One has to wonder, what message he received. In the 2012 budget, there is loads of new spending authority: increase Department of Education by $11 billion (because things will improve if we only throw more money at the problem), give an additional $11 billion to bail out the postal service which is drowning in debt (they lost $7 billion last year and have exhausted their line of credit with the U.S. Treasury), and of course a brand spanking new $53 billion imitative to build high speed electric trains to name a few.

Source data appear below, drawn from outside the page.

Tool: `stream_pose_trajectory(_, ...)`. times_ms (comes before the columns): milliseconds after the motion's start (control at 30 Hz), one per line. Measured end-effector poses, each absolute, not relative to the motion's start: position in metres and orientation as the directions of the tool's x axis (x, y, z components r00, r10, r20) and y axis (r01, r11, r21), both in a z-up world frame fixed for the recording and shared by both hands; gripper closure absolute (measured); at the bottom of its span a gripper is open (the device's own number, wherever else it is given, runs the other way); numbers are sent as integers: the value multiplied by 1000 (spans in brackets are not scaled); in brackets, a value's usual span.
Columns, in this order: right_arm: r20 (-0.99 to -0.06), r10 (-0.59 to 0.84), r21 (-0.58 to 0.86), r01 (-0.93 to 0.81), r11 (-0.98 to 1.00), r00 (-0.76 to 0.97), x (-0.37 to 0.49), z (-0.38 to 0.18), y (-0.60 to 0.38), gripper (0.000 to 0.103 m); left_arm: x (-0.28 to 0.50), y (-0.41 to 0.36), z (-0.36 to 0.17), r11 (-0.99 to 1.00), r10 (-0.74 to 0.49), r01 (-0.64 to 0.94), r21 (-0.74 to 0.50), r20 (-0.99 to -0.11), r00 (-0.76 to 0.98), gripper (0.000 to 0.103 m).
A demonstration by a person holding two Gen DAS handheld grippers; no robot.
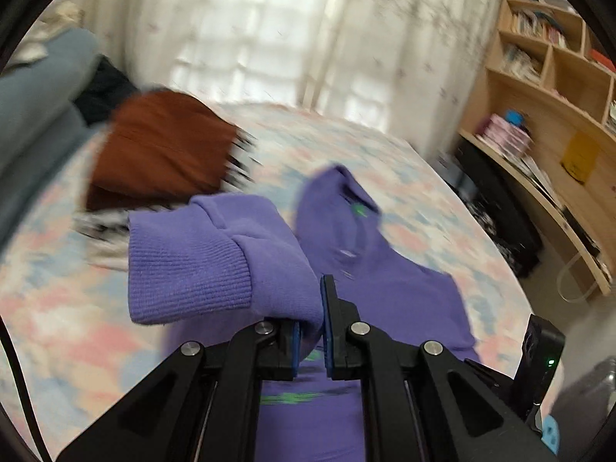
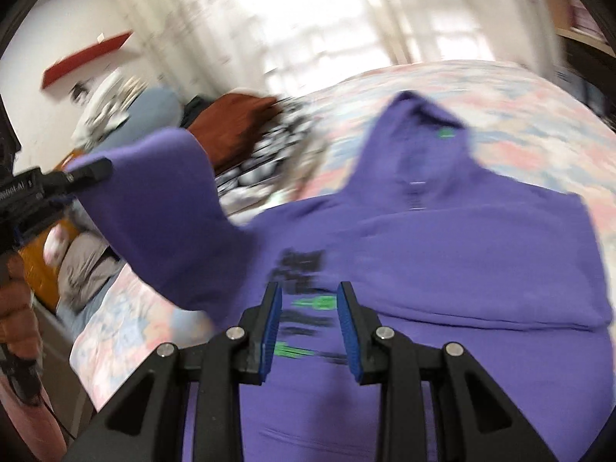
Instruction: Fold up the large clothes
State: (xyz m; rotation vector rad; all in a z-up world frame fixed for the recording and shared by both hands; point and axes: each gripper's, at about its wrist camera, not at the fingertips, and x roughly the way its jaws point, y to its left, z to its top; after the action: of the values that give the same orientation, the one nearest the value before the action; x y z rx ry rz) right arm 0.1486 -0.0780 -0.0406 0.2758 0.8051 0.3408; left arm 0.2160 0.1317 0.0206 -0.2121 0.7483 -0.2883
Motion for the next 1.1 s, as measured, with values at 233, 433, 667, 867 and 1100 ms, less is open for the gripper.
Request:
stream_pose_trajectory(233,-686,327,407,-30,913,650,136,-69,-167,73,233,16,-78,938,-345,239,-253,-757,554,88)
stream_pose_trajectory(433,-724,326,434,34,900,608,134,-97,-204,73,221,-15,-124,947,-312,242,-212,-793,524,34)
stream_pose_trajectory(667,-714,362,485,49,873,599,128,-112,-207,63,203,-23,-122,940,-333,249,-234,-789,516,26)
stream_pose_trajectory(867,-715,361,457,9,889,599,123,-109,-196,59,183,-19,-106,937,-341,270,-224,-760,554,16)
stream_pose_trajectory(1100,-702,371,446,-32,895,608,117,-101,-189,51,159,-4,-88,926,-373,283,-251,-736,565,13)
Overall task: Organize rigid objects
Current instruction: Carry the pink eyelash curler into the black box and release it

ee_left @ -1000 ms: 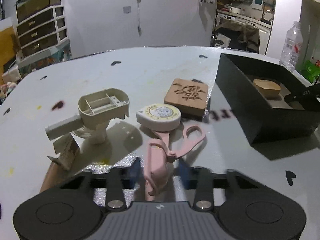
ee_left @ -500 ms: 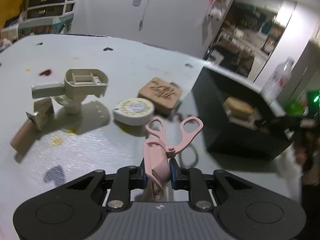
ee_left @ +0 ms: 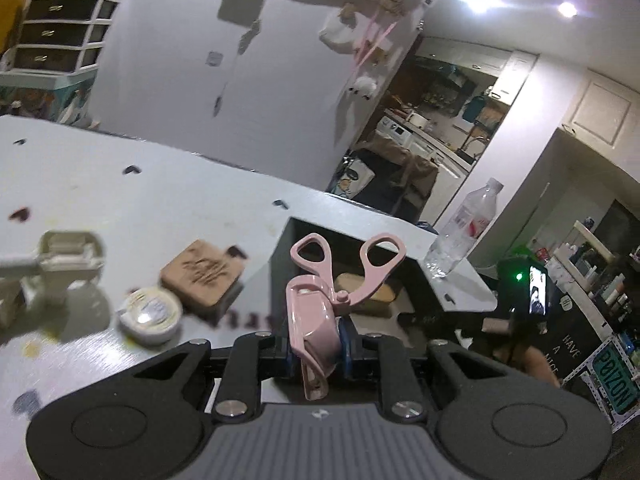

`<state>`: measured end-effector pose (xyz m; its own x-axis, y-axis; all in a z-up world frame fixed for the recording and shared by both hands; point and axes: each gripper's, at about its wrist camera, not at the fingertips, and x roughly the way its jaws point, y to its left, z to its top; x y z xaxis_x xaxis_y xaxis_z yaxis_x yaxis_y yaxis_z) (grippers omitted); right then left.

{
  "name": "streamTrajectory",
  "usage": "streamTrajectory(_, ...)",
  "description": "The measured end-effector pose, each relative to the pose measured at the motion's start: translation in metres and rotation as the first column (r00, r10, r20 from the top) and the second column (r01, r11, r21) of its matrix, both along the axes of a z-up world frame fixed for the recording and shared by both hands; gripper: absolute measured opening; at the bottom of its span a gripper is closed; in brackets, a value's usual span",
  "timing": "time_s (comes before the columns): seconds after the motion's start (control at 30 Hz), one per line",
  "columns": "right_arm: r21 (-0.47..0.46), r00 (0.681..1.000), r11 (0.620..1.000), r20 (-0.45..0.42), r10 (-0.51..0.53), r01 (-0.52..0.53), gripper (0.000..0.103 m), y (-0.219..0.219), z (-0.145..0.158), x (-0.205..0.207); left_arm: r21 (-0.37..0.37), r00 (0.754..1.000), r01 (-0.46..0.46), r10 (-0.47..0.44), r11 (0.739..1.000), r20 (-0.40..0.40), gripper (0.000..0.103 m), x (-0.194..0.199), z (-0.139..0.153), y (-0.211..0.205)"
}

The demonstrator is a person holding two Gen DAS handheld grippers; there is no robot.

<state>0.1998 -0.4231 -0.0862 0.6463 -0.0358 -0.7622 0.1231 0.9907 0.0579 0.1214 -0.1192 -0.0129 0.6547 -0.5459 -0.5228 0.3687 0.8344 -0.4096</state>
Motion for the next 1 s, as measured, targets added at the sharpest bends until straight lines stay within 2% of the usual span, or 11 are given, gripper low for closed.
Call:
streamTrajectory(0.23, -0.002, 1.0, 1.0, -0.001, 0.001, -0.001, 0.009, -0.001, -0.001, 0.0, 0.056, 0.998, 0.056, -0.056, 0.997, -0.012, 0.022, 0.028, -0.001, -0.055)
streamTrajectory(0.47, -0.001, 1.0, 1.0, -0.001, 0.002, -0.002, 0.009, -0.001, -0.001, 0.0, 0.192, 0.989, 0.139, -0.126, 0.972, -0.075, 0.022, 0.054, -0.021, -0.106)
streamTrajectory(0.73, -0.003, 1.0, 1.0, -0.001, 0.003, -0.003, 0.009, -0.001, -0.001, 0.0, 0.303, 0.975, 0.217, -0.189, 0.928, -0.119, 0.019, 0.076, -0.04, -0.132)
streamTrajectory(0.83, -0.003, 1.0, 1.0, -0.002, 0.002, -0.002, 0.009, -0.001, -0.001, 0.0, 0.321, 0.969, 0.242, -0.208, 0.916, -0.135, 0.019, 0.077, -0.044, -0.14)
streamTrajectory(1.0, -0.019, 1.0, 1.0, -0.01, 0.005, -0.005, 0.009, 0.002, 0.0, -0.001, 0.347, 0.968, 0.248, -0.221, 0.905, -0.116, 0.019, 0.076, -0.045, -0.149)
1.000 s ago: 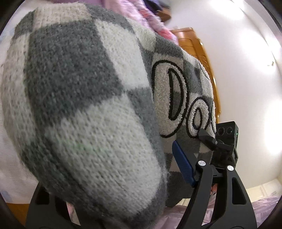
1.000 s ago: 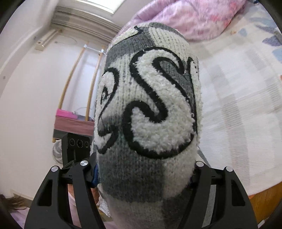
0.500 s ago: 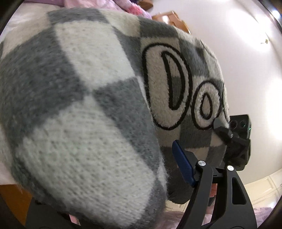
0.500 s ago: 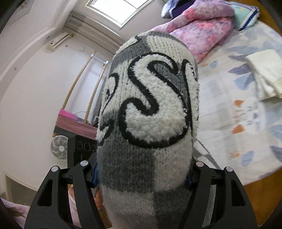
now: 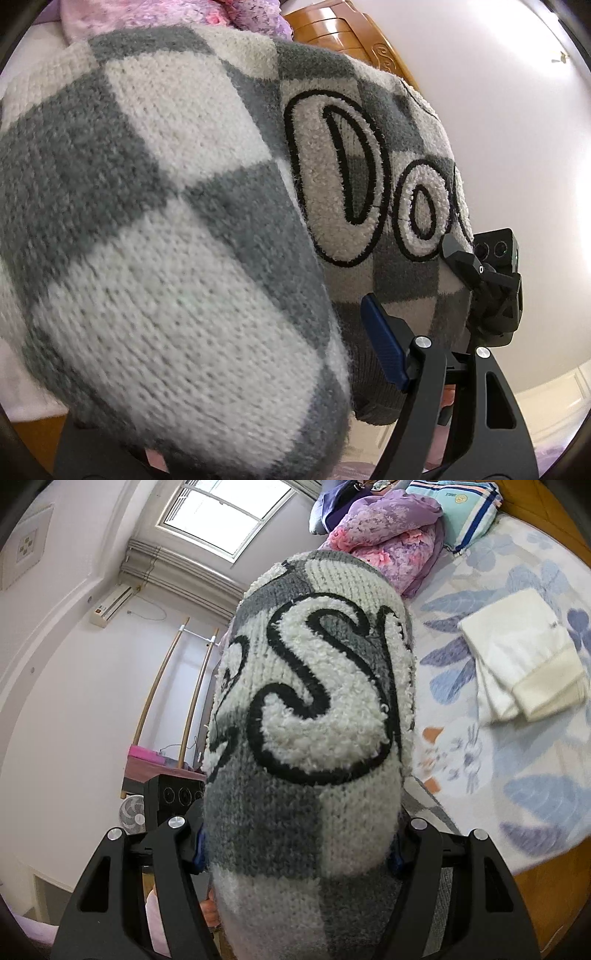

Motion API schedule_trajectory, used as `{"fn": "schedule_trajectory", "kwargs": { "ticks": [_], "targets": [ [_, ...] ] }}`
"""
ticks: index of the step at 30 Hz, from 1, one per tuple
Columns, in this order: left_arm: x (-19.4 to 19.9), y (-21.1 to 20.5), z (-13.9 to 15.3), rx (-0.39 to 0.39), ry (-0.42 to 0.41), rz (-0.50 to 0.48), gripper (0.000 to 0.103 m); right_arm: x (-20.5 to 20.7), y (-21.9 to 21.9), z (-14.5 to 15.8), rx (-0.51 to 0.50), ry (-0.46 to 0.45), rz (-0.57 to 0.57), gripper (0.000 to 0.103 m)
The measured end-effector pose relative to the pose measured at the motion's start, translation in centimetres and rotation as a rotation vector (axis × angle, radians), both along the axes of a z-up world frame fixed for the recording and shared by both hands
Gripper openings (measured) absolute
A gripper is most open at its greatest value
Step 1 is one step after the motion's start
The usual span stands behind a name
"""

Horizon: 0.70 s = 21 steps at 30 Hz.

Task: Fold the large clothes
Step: 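Grasp the folded cardigan with both tools and lift it off the bed, then lower the folded cardigan onto the bed near the pillows and open both tools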

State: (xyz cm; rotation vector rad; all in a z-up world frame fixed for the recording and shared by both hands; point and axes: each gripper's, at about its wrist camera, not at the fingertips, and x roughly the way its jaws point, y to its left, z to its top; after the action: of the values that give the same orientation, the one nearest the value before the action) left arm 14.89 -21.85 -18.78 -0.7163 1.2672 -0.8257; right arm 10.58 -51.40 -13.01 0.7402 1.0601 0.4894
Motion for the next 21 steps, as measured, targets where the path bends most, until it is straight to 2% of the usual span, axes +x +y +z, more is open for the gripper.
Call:
{"fn": "schedule_trajectory", "kwargs": {
  "ticks": [4, 8, 12, 16, 18, 20, 21],
  "targets": [
    [2.6, -4.6, -0.7, 0.011, 0.005, 0.039, 0.074, 4.4, -3.6, 0.8, -0.023, -0.017, 0.054, 0.065],
    [5.4, -8.3, -1.4, 0.057, 0.017, 0.078, 0.074, 8.7, -7.0, -0.1, 0.003, 0.005, 0.107, 0.065],
    [8.7, -11.2, -1.4, 0.122, -0.007, 0.073, 0.074, 12.5, -10.5, -1.7, 0.091, 0.011, 0.129, 0.065],
    [12.0, -15.1, -1.7, 0.201, -0.032, 0.064, 0.074, 15.6, -14.7, -5.3, 0.24, 0.034, 0.099, 0.065],
    [14.7, -17.6, -3.3, 0.23, -0.044, 0.038, 0.074, 16.8, -17.3, -7.6, 0.299, 0.051, 0.072, 0.065],
    [14.8, -21.0, -4.8, 0.235, -0.059, -0.001, 0.074, 18.1, -20.6, -10.3, 0.321, 0.058, 0.048, 0.065],
    [16.2, -23.0, -7.3, 0.237, -0.059, -0.02, 0.074, 18.8, -22.5, -12.2, 0.315, 0.065, 0.035, 0.065]
  ]
}}
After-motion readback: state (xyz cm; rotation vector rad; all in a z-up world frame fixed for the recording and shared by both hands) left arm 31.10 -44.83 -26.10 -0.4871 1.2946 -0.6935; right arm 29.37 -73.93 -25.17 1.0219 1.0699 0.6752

Why high speed trains? Because, well, Japan and Europe have them, so we should too. Because we seem to have more money than we know what to do with, and public rail has been so successful in the past. Why people are just queuing up to buy tickets. Oh wait, that’s right, they aren’t, see Amtrak as an example. But don’t worry, they will! And who cares if we don’t have the money? We need high speed trains! And windmills, and solar thingies, and green technology, and all that other neato stuff. Our nice buddies, the Chinese are only too willing to lend us all the money we want, and we’re good for it - just ask anyone. We’re the United States of America after all. And anyway, deficits don’t matter (unless Republicans are running them); ask Bob Bechtel, Democratic strategerist. He said so just last night on Fox News.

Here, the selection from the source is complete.